I waited a couple of days before doing this thinking there might be some retractions.
Or some serious mainstream push back.
But apparently not.
Apparently this high ranking Fed official, as well as the mainstream financial press,
actually believes the US Government could lose it’s ability to make payments,
demonstrating they all have no grasp of actual Fed monetary operations.

This is further confirmed when he goes on to discuss
‘tightening’ where he indicates that in addition to rate hikes,
‘tightening’ can be done by reducing reserves per se.
He doesn’t seem to realize that this went out with the gold standard.

Highlights below:

US Approaching Insolvency, Fix To Be ‘Painful': Fisher

March 22 (Reuters) — The United States is on a fiscal path towards insolvency and policymakers are at a “tipping point,” a Federal Reserve official said on Tuesday.

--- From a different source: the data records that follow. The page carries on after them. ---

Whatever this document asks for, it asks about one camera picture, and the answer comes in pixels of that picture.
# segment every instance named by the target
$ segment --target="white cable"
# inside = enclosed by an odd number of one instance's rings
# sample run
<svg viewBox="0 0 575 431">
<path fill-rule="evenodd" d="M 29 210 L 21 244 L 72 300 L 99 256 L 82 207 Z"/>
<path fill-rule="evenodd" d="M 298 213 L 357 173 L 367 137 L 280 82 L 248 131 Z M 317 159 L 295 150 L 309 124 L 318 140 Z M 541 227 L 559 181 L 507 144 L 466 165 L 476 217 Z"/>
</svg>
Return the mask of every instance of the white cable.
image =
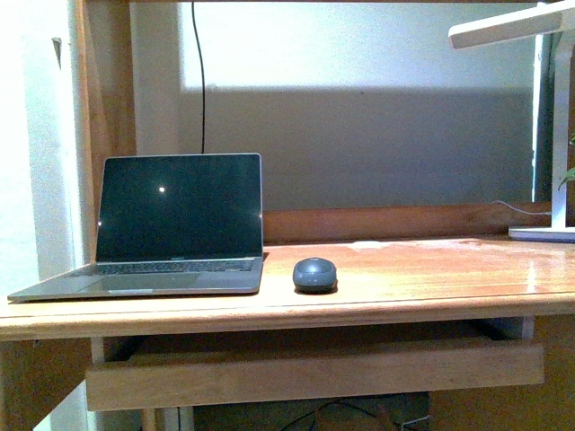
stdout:
<svg viewBox="0 0 575 431">
<path fill-rule="evenodd" d="M 429 419 L 429 415 L 424 416 L 423 418 L 410 420 L 410 421 L 408 421 L 408 422 L 403 422 L 403 423 L 402 423 L 402 429 L 401 429 L 401 431 L 404 430 L 404 427 L 405 427 L 406 425 L 416 424 L 416 423 L 418 423 L 418 422 L 421 422 L 422 420 L 428 420 L 428 419 Z"/>
<path fill-rule="evenodd" d="M 518 213 L 522 213 L 522 214 L 529 214 L 530 216 L 550 216 L 551 215 L 551 211 L 544 212 L 544 213 L 532 213 L 530 211 L 525 211 L 524 209 L 515 208 L 512 205 L 508 204 L 507 202 L 503 202 L 502 200 L 494 200 L 491 203 L 492 204 L 502 204 L 508 208 L 511 208 L 513 211 L 517 211 Z"/>
</svg>

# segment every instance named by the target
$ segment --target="plant leaf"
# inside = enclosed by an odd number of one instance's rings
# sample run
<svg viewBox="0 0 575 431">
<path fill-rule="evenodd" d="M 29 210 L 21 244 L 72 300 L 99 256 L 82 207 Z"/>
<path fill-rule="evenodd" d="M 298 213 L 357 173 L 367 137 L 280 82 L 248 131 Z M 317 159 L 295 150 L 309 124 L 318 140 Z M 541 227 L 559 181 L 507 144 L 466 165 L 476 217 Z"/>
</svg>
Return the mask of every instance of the plant leaf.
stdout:
<svg viewBox="0 0 575 431">
<path fill-rule="evenodd" d="M 565 176 L 563 177 L 561 184 L 559 184 L 558 189 L 560 189 L 563 184 L 566 184 L 569 181 L 574 181 L 574 180 L 575 180 L 575 168 L 571 168 L 567 172 L 565 172 Z"/>
</svg>

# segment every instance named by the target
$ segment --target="laptop keyboard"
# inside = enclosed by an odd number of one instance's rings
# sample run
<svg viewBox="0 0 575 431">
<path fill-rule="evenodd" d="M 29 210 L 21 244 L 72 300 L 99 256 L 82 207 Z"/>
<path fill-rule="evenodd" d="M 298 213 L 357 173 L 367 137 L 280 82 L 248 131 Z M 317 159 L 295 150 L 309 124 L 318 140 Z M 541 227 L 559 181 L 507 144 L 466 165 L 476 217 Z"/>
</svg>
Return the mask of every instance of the laptop keyboard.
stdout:
<svg viewBox="0 0 575 431">
<path fill-rule="evenodd" d="M 253 259 L 193 260 L 99 265 L 98 272 L 110 274 L 158 274 L 163 272 L 237 272 L 252 270 Z"/>
</svg>

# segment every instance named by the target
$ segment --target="wooden drawer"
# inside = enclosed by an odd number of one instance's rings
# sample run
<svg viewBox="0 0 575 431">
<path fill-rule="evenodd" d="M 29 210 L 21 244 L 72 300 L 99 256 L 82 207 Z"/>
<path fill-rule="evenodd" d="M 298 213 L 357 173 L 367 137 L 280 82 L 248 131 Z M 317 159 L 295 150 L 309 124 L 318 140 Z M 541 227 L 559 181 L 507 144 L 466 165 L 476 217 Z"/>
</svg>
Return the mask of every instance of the wooden drawer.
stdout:
<svg viewBox="0 0 575 431">
<path fill-rule="evenodd" d="M 349 397 L 542 383 L 544 350 L 463 321 L 156 336 L 92 366 L 88 409 Z"/>
</svg>

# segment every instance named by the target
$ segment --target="laptop trackpad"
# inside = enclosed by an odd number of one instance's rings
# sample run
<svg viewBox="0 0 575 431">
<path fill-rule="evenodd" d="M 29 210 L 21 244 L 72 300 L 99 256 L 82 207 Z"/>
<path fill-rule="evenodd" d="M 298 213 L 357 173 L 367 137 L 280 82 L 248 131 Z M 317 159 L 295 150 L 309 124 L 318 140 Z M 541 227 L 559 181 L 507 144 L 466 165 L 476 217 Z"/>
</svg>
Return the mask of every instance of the laptop trackpad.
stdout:
<svg viewBox="0 0 575 431">
<path fill-rule="evenodd" d="M 103 277 L 81 292 L 116 291 L 126 293 L 138 291 L 161 291 L 189 289 L 194 286 L 200 274 L 130 274 L 126 276 Z"/>
</svg>

“If we continue down on the path on which the fiscal authorities put us, we will become insolvent, the question is when,” Dallas Federal Reserve Bank President Richard Fisher said in a question and answer session after delivering a speech at the University of Frankfurt. “The short-term negotiations are very important, I look at this as a tipping point.

But he added he was confident in the Americans’ ability to take the right decisions and said the country would avoid insolvency.

“I think we are at the beginning of the process and it’s going to be very painful,” he added.

Fisher earlier said the US economic recovery is gathering momentum, adding that he personally was extremely vigilant on inflation pressures.

“We are all mindful of this phenomenon. Speaking personally, I am concerned and I am going to be extremely vigilant on that front,” Fisher said in an interview with CNBC.

Fisher also said that the U.S. Federal Reserve had ways to tighten its monetary policy other than interest rates, including by selling Treasurys, changing reserves levels and using time deposits.

He added that he does not support the Fed embarking on an additional round of quantitative easing.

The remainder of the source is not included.